Human immunodeficiency virus (HIV)-specific cytotoxic T lymphocytes (CTL) mediate immunologic selection pressure by both cytolytic and noncytolytic mechanisms. Non cytolytic mechanisms include the release of beta-chemokines blocking entry of R5 HIV-1 strains. In addition, CD8(+) cells inhibit X4 virus isolates via release of as yet poorly characterized soluble factors. To further characterize these factors, we performed detailed analysis of CTL as well as bulk CD8(+) T lymphocytes from six HIV-1-infected individuals and from six HIV-1-seronegative individuals.

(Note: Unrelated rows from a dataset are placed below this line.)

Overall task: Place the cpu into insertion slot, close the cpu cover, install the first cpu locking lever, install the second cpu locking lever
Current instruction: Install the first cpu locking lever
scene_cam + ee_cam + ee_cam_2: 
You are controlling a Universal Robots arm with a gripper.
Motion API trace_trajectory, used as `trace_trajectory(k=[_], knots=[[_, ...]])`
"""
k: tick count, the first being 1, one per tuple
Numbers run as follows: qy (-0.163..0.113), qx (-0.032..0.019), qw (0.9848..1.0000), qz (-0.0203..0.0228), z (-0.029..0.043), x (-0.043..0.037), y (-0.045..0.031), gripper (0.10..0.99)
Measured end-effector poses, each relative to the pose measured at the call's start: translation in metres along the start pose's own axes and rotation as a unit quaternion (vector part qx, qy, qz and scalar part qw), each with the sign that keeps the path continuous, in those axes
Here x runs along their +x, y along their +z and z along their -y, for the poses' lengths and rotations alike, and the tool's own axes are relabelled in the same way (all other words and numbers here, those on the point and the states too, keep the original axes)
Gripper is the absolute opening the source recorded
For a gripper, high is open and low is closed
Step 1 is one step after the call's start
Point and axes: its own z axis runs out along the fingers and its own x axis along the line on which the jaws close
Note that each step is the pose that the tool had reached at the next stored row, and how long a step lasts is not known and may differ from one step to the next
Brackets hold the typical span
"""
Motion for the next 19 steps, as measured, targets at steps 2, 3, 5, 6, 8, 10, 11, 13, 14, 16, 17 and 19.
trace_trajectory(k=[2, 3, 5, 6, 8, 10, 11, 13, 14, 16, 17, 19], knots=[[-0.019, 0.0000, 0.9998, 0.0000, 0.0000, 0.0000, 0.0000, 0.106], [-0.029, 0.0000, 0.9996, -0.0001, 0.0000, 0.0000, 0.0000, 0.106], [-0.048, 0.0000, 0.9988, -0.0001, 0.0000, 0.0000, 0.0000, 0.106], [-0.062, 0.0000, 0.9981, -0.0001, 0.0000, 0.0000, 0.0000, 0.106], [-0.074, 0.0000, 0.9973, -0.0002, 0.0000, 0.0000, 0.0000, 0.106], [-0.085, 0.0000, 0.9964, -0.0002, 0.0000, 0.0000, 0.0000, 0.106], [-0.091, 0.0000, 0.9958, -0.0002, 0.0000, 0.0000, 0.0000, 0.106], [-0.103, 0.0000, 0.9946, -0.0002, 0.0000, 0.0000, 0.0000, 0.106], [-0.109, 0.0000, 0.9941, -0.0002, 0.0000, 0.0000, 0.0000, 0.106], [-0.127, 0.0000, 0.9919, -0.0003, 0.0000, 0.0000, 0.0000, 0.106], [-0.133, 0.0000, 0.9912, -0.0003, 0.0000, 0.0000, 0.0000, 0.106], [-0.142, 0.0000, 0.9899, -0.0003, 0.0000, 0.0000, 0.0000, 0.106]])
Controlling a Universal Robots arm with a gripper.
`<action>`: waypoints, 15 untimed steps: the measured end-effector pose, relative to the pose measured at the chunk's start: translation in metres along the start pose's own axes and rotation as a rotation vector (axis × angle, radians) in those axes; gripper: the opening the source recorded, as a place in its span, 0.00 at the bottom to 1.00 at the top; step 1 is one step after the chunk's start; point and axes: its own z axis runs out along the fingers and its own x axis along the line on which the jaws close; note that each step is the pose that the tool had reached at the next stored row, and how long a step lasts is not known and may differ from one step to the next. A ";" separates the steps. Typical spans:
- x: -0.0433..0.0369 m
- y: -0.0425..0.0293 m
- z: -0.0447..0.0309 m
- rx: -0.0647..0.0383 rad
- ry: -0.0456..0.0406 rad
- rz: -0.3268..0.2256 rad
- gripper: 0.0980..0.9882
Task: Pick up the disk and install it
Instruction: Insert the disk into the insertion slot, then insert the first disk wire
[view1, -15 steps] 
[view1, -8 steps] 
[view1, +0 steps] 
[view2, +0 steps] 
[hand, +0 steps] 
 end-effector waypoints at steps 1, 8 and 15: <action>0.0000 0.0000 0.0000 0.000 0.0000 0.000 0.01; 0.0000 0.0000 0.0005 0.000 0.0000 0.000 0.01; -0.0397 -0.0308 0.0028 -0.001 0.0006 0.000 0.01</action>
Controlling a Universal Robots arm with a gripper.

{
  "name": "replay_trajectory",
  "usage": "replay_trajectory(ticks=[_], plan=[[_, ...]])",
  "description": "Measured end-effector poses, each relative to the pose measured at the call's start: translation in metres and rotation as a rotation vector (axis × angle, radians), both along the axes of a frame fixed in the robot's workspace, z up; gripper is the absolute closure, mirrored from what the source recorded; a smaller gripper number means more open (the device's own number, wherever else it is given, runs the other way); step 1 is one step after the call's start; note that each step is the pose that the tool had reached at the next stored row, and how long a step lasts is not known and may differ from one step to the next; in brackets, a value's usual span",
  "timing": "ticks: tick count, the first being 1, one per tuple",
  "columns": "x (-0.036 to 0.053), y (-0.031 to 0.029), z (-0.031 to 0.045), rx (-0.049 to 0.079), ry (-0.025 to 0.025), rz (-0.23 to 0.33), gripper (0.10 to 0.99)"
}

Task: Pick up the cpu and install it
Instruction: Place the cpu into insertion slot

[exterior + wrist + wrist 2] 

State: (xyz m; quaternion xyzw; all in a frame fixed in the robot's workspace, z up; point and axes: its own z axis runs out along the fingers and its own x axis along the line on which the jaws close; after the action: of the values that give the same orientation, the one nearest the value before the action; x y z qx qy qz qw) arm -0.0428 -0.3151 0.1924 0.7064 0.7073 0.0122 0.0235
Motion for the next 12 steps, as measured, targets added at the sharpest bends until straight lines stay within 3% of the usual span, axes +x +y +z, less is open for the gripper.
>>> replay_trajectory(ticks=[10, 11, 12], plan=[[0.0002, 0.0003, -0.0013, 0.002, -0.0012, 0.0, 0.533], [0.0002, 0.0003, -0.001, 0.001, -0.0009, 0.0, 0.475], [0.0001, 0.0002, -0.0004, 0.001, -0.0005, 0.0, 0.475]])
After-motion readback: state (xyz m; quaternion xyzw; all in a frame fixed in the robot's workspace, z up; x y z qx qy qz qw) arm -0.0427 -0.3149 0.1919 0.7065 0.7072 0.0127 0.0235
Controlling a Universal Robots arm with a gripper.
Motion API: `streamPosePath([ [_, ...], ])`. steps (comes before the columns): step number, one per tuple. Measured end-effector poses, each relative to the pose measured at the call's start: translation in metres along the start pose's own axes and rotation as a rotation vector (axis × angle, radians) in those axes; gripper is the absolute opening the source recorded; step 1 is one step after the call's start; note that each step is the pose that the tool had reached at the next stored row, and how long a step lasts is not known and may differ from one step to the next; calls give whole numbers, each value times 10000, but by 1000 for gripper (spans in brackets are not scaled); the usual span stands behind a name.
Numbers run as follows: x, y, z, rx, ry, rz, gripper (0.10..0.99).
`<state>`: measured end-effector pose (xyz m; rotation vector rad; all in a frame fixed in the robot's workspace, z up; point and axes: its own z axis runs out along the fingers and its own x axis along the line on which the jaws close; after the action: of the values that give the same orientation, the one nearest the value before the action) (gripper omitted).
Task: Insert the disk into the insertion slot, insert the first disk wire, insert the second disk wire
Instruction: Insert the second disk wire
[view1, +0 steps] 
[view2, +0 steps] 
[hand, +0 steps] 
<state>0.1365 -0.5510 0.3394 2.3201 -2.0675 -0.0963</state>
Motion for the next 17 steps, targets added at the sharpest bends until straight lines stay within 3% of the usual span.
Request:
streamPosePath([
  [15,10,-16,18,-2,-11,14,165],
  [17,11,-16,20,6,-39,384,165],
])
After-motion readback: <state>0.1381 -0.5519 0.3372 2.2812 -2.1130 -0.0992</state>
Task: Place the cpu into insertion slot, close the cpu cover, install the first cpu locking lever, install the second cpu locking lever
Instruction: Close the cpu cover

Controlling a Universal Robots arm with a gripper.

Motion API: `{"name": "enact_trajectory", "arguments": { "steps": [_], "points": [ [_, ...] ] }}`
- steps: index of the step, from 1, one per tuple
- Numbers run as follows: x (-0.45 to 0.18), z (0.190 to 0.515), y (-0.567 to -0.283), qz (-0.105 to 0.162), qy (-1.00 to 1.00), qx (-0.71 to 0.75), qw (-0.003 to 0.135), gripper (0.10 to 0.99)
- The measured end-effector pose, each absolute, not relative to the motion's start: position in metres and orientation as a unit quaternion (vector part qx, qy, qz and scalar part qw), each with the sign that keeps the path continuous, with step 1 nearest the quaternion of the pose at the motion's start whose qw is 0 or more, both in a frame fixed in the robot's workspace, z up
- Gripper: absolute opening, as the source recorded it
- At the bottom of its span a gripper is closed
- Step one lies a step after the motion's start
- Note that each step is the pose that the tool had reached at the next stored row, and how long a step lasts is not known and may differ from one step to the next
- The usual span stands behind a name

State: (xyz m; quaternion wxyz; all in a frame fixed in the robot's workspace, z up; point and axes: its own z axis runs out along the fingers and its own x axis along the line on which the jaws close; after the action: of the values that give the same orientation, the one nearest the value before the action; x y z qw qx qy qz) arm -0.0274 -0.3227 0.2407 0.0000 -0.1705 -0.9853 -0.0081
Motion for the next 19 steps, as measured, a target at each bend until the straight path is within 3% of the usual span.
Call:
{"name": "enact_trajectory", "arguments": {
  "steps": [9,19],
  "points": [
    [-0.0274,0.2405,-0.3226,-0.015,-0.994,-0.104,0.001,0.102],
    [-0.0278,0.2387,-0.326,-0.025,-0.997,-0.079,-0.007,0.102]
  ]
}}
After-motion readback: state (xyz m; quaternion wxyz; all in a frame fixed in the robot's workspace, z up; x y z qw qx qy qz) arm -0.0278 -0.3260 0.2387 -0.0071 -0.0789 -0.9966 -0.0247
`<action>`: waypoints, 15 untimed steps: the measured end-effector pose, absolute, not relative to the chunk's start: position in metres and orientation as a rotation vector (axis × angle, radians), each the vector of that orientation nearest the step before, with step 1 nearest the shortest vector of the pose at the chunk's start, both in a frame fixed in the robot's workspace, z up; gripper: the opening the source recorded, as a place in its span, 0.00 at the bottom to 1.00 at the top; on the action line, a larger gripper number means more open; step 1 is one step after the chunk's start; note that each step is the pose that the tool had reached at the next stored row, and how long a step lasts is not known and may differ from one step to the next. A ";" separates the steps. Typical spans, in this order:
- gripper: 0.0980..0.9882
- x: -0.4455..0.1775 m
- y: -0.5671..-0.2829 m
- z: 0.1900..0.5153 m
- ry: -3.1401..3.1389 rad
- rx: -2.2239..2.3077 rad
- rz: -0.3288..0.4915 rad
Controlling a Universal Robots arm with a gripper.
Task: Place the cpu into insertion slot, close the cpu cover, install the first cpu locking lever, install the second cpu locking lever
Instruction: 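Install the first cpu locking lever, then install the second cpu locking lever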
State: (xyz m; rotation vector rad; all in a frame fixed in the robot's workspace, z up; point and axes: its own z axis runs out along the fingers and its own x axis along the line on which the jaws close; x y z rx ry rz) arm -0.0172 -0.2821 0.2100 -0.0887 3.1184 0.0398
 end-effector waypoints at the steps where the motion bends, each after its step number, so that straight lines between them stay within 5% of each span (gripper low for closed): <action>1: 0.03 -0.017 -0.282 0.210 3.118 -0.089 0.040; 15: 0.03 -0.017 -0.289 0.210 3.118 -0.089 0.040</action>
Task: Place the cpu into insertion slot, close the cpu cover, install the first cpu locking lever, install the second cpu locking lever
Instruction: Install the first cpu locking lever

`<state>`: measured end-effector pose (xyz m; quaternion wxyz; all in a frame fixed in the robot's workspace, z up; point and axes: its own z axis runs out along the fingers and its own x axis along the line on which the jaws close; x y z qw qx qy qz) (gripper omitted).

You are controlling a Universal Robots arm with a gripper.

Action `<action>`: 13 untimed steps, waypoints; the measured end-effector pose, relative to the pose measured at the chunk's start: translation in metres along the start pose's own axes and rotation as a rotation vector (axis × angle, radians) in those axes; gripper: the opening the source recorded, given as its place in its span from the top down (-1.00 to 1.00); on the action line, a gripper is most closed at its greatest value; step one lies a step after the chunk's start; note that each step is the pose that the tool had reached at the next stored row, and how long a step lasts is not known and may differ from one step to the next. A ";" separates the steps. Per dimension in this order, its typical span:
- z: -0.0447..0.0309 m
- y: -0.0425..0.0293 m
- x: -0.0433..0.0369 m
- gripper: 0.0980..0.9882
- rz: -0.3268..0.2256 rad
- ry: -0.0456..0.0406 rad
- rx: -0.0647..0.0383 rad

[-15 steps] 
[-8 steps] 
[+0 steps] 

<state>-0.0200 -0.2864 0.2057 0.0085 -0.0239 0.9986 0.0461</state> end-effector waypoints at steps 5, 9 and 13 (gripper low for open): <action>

Kinetic studies revealed that secreted suppressive activities of HIV-1-specific CTL and bulk CD8(+) T lymphocytes from all HIV-1-infected persons are significantly higher than that of supernatants from seronegative controls. The suppressive activity could be blocked by monensin and brefeldin A, was heat labile, and appeared in a pattern different from that of secretion of chemokines (MDC, I-309, MIP-1alpha, MIP-1beta, and RANTES), cytokines (gamma interferon, tumor necrosis factor alpha, and granulocyte-macrophage colony-stimulating factor), and interleukins (interleukin-13 and interleukin-16). This suppression activity was characterized by molecular size exclusion centrifugation and involves a suppressive activity of >50 kDa which could be bound to heparin and a nonbinding inhibitory activity of <50 kDa. Our data provide a functional link between CD8(+) cells and CTL in the noncytolytic inhibition of HIV-1 and suggest that suppression of X4 virus is mediated through proteins. The sizes of the proteins, their affinity for heparin, and the pattern of release indicate that these molecules are not chemokines.